Different business models and understanding which one suits their goal are challenges for open data-driven organizations. Many data-driven organizations, especially small- to medium-sized enterprises, are still struggling to generate revenue by adapting to the changes and opportunities brought on by the ubiquitous growth of open data and big data.
Open data is a precious resource that can be used to create new products and services. Many of the world’s most successful companies have used open data to enhance their businesses. For example, Google uses open transport data in a GTFS (General Transit Feed Specification) format to enhance their Google Maps applications and allow users to plan their trip using public transport. Yelp, a mobile application that connects people to restaurants and businesses, uses municipal health inspection data to inform users about the hygienic quality of a restaurant. For examples of how open data can help enrich mobile applications, see Gov500.
Businesses can also use open data as an alternative revenue stream. For example, Mapbox gives developers who use its mapping platform (and who pay for it) access to its open transport data feed for free.
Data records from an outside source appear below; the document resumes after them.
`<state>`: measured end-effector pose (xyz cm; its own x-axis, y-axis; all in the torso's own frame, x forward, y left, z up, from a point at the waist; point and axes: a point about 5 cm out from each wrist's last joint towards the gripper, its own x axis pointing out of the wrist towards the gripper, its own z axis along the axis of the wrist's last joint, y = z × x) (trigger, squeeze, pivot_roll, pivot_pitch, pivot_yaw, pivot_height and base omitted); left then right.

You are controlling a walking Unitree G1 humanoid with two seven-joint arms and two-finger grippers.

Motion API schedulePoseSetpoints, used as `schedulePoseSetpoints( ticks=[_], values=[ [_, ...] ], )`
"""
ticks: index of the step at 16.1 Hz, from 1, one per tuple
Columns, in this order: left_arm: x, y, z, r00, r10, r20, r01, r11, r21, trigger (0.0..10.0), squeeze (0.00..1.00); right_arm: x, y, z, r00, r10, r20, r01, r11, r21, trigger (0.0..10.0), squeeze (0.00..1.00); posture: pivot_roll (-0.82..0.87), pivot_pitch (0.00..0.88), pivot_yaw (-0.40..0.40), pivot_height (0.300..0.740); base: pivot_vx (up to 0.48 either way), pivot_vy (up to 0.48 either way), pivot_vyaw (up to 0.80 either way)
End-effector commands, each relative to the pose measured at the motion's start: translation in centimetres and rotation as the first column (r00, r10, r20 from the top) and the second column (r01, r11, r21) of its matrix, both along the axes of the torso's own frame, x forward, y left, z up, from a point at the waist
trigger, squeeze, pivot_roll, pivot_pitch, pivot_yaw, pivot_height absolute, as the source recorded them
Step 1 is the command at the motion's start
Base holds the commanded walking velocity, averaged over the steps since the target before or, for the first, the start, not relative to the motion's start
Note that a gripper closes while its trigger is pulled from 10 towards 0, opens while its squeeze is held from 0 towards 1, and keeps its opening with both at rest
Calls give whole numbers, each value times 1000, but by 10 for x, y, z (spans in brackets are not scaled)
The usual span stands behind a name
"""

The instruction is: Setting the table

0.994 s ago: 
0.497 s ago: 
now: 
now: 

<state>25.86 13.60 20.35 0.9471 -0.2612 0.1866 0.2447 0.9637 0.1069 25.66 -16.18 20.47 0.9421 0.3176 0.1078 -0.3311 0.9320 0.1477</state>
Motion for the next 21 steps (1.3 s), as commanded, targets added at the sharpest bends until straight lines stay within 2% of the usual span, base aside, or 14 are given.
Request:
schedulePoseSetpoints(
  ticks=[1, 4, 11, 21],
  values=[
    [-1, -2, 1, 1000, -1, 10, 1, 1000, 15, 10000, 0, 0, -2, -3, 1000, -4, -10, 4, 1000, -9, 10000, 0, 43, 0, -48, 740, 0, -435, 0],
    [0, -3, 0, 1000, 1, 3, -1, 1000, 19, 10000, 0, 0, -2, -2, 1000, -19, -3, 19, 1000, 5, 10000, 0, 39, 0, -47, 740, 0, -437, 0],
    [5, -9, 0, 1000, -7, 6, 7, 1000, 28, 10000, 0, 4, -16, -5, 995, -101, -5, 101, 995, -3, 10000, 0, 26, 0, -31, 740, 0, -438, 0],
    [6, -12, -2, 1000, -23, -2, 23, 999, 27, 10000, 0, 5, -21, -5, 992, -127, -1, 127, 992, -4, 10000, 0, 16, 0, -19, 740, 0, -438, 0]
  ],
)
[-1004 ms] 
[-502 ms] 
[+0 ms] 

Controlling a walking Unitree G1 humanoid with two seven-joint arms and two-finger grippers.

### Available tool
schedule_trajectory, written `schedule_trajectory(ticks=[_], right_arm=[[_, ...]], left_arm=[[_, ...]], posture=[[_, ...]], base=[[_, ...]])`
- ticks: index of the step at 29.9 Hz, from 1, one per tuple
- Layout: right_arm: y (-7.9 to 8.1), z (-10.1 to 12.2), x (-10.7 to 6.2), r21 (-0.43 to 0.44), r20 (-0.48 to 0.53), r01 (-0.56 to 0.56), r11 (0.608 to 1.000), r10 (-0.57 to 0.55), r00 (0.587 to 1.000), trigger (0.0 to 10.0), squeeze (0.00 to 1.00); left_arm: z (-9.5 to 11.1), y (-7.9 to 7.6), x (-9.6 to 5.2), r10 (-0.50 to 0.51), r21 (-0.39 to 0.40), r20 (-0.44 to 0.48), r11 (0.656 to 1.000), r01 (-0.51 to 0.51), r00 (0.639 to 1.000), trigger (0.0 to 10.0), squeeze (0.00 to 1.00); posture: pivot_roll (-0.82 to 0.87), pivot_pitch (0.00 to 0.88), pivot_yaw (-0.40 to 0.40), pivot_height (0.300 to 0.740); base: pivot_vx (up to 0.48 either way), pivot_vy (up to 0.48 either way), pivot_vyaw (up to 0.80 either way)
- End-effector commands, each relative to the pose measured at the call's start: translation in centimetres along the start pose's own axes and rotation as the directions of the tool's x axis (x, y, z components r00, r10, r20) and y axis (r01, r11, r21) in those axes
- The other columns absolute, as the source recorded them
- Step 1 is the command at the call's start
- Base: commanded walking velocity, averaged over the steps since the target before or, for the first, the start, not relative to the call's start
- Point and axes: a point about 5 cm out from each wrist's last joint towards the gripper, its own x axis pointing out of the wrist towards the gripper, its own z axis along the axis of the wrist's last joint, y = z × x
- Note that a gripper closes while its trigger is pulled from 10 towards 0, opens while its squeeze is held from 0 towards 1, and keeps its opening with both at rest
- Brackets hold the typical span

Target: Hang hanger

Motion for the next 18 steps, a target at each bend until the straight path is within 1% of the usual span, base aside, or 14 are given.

From various online sources the following distinguishable conceptual business models regarding open data arise:
- Premium product / service
- Freemium product / service
- Open Source / Creative Commons
- Demand-oriented platforms
- Supply-oriented platforms
- Branded advertising
- White-label development
In the scientific community, where research on chemicals has evolved into an open data set of research trial results on specific molecules and substances, this is an example of secondary applications of large datasets. Data from otherwise competing companies is made available in order to benefit R&D processes more than there is to lose by supporting the competition. In particular, failed trial data is shared, since it is less likely to benefit innovations and future trials by preventively wielding out known failures. Such a large and complex body of molecule/atom level data would have been impossible to put to use not that long ago, but thanks to the data processing capability of machine learning it can now be fully leveraged.